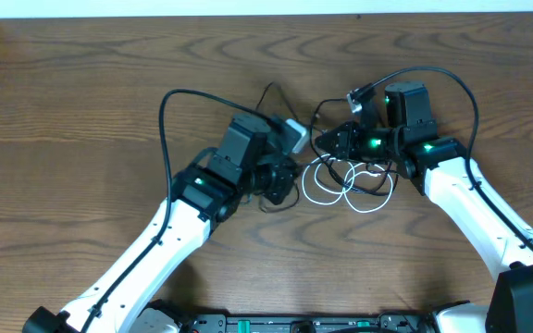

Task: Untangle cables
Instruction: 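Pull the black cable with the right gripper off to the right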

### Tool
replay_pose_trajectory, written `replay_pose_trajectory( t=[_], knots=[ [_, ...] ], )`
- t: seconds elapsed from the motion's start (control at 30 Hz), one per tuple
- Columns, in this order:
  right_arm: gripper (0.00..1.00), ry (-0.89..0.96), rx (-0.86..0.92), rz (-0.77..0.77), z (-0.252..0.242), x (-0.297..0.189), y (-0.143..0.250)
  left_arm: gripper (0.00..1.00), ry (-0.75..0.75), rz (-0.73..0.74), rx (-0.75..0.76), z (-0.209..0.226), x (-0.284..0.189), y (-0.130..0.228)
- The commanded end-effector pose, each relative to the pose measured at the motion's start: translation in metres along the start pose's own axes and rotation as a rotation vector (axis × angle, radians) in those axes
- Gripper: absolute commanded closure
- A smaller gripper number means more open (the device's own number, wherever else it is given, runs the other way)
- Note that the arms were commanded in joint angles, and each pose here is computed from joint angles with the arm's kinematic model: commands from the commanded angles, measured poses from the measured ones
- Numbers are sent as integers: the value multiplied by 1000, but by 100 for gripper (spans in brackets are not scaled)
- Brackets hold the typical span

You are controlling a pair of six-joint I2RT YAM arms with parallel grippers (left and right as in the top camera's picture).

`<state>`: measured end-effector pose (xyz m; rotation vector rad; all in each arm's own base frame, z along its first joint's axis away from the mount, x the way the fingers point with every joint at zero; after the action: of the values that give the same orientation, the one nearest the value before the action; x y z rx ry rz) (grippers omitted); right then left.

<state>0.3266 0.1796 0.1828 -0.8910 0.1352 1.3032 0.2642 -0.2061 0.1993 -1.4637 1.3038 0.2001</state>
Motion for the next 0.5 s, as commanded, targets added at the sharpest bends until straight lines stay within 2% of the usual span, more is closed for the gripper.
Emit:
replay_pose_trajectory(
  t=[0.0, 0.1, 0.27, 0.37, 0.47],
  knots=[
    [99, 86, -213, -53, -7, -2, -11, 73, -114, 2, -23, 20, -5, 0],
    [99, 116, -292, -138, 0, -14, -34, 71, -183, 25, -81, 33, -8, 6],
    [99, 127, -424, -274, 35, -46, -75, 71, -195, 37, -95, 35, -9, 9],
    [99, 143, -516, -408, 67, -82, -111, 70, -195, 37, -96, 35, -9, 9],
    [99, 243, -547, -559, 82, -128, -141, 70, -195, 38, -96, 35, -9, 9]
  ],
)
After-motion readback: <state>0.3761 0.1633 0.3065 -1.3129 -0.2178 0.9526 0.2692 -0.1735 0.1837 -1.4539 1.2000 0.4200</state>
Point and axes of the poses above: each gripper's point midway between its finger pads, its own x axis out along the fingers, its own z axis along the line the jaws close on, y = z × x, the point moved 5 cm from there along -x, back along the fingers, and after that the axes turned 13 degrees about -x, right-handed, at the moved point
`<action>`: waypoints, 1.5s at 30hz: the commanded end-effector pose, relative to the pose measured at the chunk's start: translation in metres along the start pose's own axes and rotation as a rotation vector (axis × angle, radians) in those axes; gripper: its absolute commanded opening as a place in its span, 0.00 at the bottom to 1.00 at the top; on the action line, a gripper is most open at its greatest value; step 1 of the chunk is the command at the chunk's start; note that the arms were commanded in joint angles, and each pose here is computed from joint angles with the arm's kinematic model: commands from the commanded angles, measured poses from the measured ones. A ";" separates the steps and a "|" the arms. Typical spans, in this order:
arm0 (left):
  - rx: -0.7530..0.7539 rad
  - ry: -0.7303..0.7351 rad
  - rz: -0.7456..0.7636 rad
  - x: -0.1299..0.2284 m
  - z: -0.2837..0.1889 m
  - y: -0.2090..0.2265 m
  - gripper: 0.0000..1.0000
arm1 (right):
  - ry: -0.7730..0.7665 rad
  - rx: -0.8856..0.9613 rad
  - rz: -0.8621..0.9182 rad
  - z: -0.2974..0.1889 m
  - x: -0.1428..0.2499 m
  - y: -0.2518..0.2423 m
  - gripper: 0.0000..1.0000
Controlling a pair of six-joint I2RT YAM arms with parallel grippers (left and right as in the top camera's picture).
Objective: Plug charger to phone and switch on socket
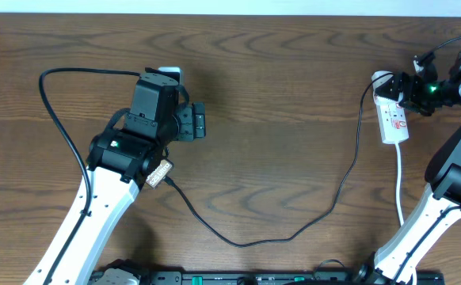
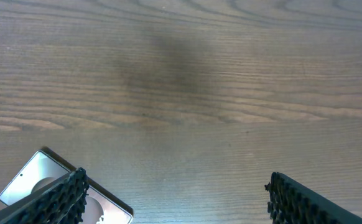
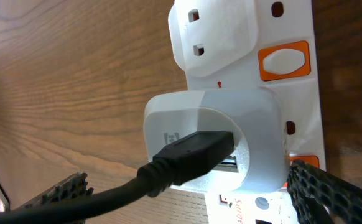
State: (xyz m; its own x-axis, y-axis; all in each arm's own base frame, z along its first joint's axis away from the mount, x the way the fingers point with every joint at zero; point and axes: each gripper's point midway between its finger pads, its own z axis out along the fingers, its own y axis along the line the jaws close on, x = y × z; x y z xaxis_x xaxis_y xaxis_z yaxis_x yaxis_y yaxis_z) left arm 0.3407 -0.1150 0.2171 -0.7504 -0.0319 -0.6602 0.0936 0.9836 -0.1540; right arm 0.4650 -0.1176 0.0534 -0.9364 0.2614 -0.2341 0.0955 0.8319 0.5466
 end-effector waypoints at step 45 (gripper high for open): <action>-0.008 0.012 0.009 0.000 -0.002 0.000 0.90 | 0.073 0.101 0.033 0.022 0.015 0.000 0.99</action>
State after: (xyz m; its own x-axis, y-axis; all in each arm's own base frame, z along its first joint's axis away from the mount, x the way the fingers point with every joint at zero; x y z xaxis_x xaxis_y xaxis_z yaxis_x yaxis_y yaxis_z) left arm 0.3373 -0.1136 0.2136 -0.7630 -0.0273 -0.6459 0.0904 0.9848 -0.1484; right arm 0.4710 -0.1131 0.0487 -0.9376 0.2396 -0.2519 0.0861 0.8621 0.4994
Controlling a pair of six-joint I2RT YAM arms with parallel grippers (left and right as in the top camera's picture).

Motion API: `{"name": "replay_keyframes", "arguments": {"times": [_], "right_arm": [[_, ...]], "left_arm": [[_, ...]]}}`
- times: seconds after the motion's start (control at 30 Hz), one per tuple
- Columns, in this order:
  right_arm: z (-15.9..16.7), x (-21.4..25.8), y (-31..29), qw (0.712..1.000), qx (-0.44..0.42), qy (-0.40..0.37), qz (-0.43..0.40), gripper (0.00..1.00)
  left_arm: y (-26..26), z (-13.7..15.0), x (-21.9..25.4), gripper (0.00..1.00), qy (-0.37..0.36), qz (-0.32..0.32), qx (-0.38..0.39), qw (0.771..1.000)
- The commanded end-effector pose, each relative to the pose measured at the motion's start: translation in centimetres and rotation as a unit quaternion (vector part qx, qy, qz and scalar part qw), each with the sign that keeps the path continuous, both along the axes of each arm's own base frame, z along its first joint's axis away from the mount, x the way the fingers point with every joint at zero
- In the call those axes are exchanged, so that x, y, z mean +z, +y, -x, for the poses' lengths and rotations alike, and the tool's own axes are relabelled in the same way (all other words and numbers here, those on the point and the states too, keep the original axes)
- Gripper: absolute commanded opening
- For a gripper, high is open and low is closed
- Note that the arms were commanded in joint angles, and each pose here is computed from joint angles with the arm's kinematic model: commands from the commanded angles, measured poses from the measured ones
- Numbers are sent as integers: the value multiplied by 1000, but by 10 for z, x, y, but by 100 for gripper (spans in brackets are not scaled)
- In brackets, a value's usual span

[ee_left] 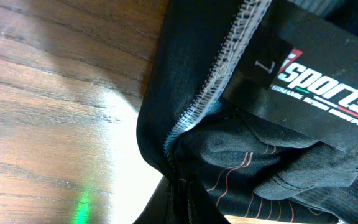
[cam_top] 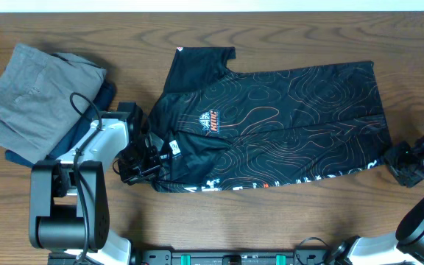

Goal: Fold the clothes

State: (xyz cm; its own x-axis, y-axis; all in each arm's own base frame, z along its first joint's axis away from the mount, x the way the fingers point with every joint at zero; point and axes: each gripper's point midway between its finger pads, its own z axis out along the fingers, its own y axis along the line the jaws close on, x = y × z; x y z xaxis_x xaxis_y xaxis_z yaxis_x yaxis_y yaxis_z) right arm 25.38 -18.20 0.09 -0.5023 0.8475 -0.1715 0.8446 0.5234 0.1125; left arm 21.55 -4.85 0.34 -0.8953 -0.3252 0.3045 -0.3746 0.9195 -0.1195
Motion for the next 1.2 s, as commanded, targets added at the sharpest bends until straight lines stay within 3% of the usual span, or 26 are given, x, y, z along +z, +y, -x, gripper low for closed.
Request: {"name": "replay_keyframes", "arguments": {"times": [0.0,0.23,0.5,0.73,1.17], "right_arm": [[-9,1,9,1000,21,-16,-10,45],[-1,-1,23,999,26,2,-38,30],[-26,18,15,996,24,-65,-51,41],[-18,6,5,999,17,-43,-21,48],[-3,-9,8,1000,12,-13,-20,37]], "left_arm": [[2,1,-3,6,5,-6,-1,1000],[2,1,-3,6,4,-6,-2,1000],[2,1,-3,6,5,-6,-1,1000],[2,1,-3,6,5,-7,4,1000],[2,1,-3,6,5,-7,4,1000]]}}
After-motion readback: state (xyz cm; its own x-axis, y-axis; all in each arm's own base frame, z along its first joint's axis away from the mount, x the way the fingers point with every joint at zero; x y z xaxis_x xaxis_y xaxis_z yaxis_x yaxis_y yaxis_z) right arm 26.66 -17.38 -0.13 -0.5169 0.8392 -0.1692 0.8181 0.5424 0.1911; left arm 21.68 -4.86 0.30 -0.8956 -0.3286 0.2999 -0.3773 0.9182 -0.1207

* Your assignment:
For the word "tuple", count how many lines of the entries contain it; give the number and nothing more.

* Answer to this exercise:
2